Ladies and gents, we give you pro soccer. Maybe that’s a bit extreme for an MLS playoff game, but it’s certainly not to be ruled out if, say, Portugal were to face Spain for FIFA’s Coupe de Monde. No fakes too blatant for the big one.
Soccer flopping, much like cinema, is an art form, and some of these guys are Julliard School worthy, the primo fakerinas of the sports world. Technically, the fakery is called “simulation,” but here in the US the vernacular is “diving” or “flopping.”
Those same terms, by the way, are very much part of the NBA and NHL dialogue. Both leagues have spent the last 10 years or so trying to clean up their act, realizing how damaging all the fakery can be to their corporate brand.
Worth remembering, it took the NHL decades to come to a similar realization about bench-clearing brawls, fights that sometimes spilled into the stands and down the hallways. There was far less diving in those days, because fakers back then were aware the fine to be paid was to be mopped around the rink by the scruff of their sweaters.
Overall, the NHL is a better product without the punchfests, but swift vigilante justice had its merits. It’s a good bet the threat of being pummeled would clear up soccer diving way faster than the flash of a yellow card or a fine.
The NHL today tags its fake artists with two-minute penalties and deals out fines on an escalating basis, up to $5,000 per incident. In a majority of cases, the two-minute penalty is offsetting, with the ref, as an example, tossing out the player who provided the hook, as well as the joker who dressed it up by falling to the ice as if he’d been dropped from the arena rafters.

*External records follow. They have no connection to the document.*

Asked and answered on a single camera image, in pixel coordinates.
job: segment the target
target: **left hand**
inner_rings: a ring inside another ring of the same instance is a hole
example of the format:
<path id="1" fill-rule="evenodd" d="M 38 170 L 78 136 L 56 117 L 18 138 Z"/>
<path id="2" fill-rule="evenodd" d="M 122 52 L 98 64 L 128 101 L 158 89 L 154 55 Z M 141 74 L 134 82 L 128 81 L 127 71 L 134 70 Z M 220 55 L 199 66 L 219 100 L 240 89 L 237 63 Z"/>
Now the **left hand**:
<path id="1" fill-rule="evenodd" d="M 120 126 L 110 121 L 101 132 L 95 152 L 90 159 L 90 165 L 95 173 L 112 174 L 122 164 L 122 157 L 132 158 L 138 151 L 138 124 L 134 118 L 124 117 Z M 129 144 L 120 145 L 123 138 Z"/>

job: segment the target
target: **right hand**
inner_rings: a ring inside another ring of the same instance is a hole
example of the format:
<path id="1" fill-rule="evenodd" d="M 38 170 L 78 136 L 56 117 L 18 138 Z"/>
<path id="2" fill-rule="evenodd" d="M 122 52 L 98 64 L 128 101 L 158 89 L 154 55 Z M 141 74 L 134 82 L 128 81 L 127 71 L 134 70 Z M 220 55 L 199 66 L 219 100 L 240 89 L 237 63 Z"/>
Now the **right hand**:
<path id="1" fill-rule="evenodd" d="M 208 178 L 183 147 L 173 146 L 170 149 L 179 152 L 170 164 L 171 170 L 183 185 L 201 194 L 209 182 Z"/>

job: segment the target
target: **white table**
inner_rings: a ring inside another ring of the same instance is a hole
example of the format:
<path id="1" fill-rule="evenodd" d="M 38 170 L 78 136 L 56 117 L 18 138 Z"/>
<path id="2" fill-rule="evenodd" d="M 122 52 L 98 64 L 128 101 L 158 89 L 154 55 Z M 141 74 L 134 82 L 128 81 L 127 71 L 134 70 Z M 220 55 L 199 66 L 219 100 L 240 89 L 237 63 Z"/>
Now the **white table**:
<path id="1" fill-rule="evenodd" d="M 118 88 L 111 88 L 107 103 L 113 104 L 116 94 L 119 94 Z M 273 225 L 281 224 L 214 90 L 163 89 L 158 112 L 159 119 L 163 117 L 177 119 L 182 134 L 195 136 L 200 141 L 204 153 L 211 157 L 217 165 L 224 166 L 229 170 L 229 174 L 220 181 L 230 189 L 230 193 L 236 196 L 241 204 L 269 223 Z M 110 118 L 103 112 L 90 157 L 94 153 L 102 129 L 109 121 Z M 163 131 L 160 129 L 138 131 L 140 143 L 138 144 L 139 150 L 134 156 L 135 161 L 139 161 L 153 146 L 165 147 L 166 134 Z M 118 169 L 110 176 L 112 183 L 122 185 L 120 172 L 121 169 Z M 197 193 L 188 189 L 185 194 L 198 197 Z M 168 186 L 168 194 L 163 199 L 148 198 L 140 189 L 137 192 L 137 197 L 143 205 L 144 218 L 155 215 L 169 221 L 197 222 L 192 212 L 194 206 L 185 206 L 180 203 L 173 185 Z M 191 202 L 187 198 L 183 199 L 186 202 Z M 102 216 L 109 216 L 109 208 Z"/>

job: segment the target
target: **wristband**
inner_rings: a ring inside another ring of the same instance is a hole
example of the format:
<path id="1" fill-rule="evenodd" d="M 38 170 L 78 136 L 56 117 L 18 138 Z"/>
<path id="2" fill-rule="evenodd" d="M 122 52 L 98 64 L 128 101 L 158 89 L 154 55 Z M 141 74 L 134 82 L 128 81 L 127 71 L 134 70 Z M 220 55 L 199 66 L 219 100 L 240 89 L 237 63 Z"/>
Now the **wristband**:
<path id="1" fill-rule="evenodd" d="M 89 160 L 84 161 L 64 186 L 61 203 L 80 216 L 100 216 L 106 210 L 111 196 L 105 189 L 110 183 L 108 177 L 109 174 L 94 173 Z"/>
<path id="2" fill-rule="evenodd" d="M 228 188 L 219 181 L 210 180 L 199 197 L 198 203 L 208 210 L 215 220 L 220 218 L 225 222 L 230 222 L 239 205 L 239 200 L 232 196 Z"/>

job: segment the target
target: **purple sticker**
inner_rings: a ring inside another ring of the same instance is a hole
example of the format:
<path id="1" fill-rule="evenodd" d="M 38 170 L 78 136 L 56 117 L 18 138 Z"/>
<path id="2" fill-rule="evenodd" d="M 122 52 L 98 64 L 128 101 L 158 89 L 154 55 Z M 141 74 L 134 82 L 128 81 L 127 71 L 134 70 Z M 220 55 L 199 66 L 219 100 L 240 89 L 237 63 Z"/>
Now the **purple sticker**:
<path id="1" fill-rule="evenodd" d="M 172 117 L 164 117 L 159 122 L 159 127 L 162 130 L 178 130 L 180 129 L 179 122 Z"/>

Actually, being dropped from the arena rafters might be a more effective deterrent than the matching deuce or the $5k hit to the wallet. We can only dream.
The NBA, with much higher player salaries, also ratchets up the cost for repeat flop artists, with a top fine of $30,000 per incident. Again, not much of a deterrent. The pay is so absurdly high now in the NBA that a chronic offender probably wouldn’t blink until the fine reached, maybe, $250k.
“Basketball is a crafty game,” Ronnie Nunn, ex-NBA ref and onetime director of officials, years ago confided to The Guardian. “In terms of fooling the referee, flopping is part of its art and culture.”
Ditto for soccer. Players flop and roll in agony, as if in need of an ambulance, hoping to hook the referee into issuing a card, then pop right back up as if nothing happened. In 2011, about the same time as the NBA and NHL, MLS began tagging offenders with fines.
If fines have worked, they haven’t worked sufficiently, no doubt in part because the field is massive and players are clever enough to time their falls out of the ref’s clear view. They’re sharp-eyed pros, in every sense of the word.